This study was part of the International Tundra Experiment (ITEX) and examined the effects of increased winter snow depth and decreased growing season length on the phenology of four arctic plant species (Betula nana, Salix pulchra, Eriophorum vaginatum, and Vaccinium vitis-idaea) and seasonal nitrogen availability in arctic snowbed communities. Increased snow depth had a large effect on the temporal pattern of first date snow-free in spring, bud break, and flowering, but did not affect the rate of plant development. By contrast, snow depth had a large qualitative effect on N mineralization in deep snow zones, causing a shift in the timing and amount of N mineralized compared to ambient snow zones.
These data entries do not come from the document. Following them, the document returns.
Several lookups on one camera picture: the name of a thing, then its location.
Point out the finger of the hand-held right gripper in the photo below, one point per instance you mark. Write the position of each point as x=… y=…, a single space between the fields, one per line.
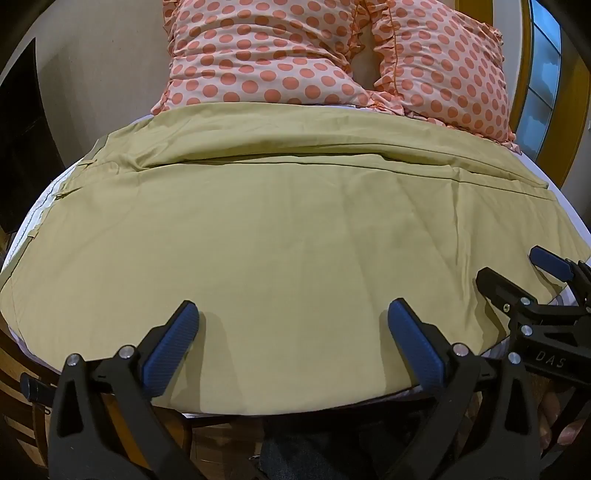
x=551 y=262
x=501 y=287

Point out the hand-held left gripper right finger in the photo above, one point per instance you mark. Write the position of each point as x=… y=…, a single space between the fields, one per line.
x=415 y=347

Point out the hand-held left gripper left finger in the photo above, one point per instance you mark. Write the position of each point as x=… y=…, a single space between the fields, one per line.
x=170 y=353

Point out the olive green bed sheet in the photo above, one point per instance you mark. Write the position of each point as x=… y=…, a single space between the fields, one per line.
x=286 y=240

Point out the person's right hand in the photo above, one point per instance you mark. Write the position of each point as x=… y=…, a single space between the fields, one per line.
x=561 y=415

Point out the person's dark trouser leg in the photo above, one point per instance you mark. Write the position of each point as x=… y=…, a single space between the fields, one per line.
x=332 y=452

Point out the yellow framed window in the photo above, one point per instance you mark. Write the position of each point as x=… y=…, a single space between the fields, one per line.
x=542 y=83

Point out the white bed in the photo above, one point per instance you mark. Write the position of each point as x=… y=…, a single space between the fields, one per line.
x=41 y=203

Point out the small polka dot pillow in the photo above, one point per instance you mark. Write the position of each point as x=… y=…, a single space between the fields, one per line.
x=448 y=69

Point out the dark cabinet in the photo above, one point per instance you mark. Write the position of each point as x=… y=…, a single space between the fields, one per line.
x=23 y=138

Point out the large polka dot pillow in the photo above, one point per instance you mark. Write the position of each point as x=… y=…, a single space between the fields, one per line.
x=258 y=50

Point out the wooden bed frame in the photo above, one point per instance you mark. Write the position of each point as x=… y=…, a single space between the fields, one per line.
x=18 y=424

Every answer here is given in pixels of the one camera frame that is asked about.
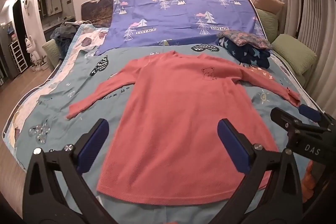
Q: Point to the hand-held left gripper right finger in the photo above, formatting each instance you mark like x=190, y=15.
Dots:
x=232, y=145

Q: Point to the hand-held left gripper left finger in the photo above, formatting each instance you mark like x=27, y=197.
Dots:
x=95, y=142

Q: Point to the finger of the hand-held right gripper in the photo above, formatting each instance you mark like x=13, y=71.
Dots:
x=309, y=112
x=283, y=117

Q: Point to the pink long-sleeve shirt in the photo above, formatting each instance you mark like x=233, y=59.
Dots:
x=178, y=121

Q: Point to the pile of dark clothes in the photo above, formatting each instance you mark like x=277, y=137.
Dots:
x=63, y=32

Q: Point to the person's right hand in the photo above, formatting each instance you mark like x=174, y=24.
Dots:
x=307, y=182

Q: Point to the green pillow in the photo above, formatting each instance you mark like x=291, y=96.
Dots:
x=294, y=53
x=269, y=23

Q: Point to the teal printed blanket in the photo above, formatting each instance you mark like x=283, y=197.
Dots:
x=65, y=87

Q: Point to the folded navy star-print garment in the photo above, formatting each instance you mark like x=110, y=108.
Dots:
x=246, y=56

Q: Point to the folded floral garment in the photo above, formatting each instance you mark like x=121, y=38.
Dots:
x=249, y=39

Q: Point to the beige curtain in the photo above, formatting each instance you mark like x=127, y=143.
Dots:
x=315, y=16

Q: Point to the small potted plant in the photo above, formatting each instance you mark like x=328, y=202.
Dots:
x=41, y=62

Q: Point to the green cushion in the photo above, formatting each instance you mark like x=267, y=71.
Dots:
x=50, y=52

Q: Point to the white cat figurine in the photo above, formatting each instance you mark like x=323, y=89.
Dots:
x=30, y=47

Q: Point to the beige pillow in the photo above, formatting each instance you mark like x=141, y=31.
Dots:
x=270, y=2

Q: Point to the white shelf rack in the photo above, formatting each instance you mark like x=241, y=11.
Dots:
x=17, y=56

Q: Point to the brown headboard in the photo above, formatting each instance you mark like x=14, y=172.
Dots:
x=99, y=11

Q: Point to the purple tree-print sheet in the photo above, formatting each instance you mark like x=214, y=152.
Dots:
x=178, y=22

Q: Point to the white wall clock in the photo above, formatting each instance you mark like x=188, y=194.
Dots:
x=27, y=3
Nitrogen mineralization in deep snow zones occurred mainly overwinter, whereas N mineralization in ambient snow zones occurred mainly in spring. Concentrations of soil dissolved organic nitrogen (DON) were approximately 5 times greater than concentrations of inorganic nitrogen (DIN) and did not vary significantly over the season. Projected increases in the depth and duration of snow cover in arctic plant communities will likely have minor effects on the rate of plant phenological development, but potentially large effects on patterns of N cycling.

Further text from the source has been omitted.